May is Mental Health Month — a time to come together to raise awareness about mental health issues, work to expand access to care, and support those who are struggling. This month we’re speaking to experts in the field about their therapeutic work, as well as their own experience and challenges with mental health.
When Lori Gottlieb was a new therapist beginning her practice in Los Angeles, seeing clients dealing with a host of issues, she hadn’t expected this to be the time she experienced a crisis of her own. She began seeing a therapist, a seasoned veteran of the field named Wendell.
Lori, in her conversations with Wendell, gained new insight into her own life, but also, as she grew, new perspective on the experience of her clients she met with each week: a recently engaged young person with a terminal illness, a senior citizen at the end of their rope, a shallow and narcissistic Hollywood producer.
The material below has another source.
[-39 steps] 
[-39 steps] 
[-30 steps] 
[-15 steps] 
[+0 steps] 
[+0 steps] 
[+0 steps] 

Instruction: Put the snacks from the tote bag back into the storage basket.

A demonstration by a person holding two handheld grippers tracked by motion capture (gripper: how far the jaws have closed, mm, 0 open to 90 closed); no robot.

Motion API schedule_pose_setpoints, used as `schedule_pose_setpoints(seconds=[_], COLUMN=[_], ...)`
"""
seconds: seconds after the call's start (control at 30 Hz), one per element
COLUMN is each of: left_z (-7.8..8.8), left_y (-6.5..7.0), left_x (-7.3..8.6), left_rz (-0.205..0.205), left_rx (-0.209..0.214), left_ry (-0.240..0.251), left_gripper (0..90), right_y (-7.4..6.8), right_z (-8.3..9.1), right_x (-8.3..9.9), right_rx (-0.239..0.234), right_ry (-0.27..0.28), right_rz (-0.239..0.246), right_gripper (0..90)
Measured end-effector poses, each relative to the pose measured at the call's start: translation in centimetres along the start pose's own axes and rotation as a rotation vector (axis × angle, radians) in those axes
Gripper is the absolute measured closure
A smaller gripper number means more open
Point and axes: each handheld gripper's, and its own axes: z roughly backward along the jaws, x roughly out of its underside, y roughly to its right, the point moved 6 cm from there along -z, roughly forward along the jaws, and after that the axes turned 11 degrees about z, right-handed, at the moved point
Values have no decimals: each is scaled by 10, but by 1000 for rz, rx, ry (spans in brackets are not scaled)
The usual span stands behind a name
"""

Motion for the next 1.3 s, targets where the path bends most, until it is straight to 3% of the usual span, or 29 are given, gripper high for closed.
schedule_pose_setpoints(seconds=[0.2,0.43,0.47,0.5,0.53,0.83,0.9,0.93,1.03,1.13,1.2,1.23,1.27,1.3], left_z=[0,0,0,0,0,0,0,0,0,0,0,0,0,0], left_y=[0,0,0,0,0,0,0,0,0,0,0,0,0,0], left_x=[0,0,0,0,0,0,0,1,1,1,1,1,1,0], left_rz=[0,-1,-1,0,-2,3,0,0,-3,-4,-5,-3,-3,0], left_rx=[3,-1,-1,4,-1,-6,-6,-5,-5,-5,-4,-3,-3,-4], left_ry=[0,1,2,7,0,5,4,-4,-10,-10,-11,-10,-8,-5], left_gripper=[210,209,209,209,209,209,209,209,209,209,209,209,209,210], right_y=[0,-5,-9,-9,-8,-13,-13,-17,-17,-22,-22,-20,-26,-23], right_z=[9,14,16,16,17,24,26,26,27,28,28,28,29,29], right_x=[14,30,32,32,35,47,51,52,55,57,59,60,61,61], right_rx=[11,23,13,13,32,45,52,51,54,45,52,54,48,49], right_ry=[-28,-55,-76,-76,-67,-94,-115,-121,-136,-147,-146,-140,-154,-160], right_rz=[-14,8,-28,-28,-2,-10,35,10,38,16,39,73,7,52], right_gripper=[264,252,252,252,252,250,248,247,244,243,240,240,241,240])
Through this experience, she found that she and her clients were all struggling with similar questions: how we change and understand ourselves in relation to others.
We discussed her work and new book, Maybe You Should Talk to Someone, via email.
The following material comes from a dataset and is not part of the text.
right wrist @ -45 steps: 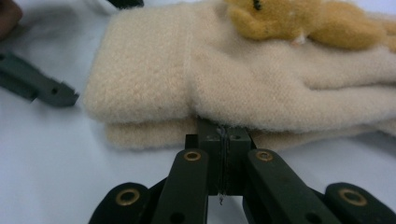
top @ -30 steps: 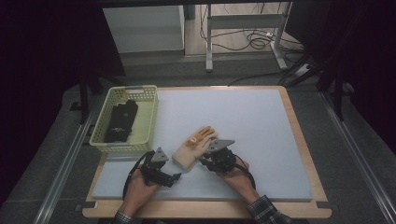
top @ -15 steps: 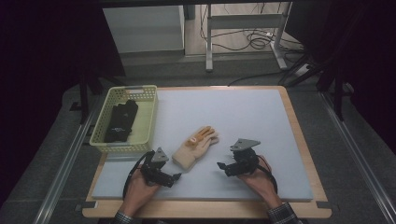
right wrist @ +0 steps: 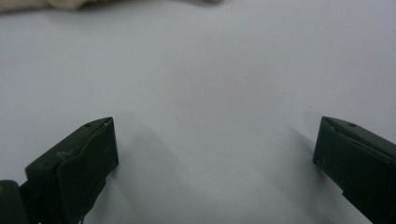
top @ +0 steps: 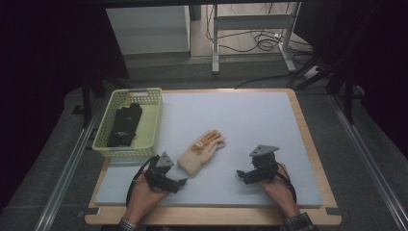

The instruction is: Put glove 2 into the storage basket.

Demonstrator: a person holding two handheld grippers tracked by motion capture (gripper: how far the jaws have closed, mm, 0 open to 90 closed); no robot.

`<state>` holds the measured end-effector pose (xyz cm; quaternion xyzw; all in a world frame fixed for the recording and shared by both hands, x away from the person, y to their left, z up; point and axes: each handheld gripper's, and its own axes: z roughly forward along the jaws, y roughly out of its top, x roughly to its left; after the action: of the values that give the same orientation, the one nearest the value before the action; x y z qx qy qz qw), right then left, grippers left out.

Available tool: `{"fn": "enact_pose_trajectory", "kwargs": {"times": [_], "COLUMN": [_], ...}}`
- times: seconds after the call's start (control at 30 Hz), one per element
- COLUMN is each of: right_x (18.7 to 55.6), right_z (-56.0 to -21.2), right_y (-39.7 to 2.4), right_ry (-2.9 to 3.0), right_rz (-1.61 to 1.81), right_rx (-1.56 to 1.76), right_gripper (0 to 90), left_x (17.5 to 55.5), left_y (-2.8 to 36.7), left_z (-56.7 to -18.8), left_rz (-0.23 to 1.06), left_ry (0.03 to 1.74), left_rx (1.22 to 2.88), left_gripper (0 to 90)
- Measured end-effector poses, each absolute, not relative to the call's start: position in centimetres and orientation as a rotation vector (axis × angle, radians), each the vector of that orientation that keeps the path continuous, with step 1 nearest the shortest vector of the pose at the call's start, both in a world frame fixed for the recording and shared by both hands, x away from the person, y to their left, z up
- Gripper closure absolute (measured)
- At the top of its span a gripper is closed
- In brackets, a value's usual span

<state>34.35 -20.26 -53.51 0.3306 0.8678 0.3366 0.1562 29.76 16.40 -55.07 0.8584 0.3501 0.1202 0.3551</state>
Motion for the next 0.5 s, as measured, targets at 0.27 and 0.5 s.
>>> {"fn": "enact_pose_trajectory", "kwargs": {"times": [0.27, 0.5], "right_x": [34.30, 34.29], "right_z": [-53.56, -53.58], "right_y": [-20.32, -20.32], "right_ry": [2.481, 2.476], "right_rz": [0.969, 0.972], "right_rx": [0.950, 0.948], "right_gripper": [0.0, 0.0], "left_x": [29.76, 29.89], "left_y": [16.39, 16.17], "left_z": [-55.04, -54.83], "left_rz": [0.310, 0.307], "left_ry": [0.903, 0.911], "left_rx": [2.220, 2.228], "left_gripper": [2.5, 1.9]}}
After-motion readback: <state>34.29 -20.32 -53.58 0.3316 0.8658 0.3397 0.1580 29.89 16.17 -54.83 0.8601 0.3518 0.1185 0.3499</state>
The book offers such a lovely, nuanced view of therapy because we get to see you in the dual role of therapist and client — can you tell us a little bit about how you decided to become a therapist, what pushed you to seek therapy, and how your relationship with your therapist, Wendell, impacts how you now think of your own work?
I became a therapist later in life, after I’d worked developing films and television series and then as a journalist for many years. But I think all of my work experience is related in that it deals with story and the human condition. First I was working with rich fictional stories about human struggle, then I was helping people to tell their real-life stories, and now, as a therapist, I’m helping people to change their stories.
Therapists, of course, go through life just like everyone else, and when an unexpected crisis happened in my life, I sought help for it.
What was interesting about being a therapist in therapy, though, is that you want to just be a person in the room — you want to take off your therapist’s hat — but I was both learning how to be a better human being and learning, by watching, how to be a better therapist. At the time I write about in the book, I was a relatively new therapist and Wendell was much more experienced. He was wholly himself in the room in a way that I hadn’t grown into in my own practice yet.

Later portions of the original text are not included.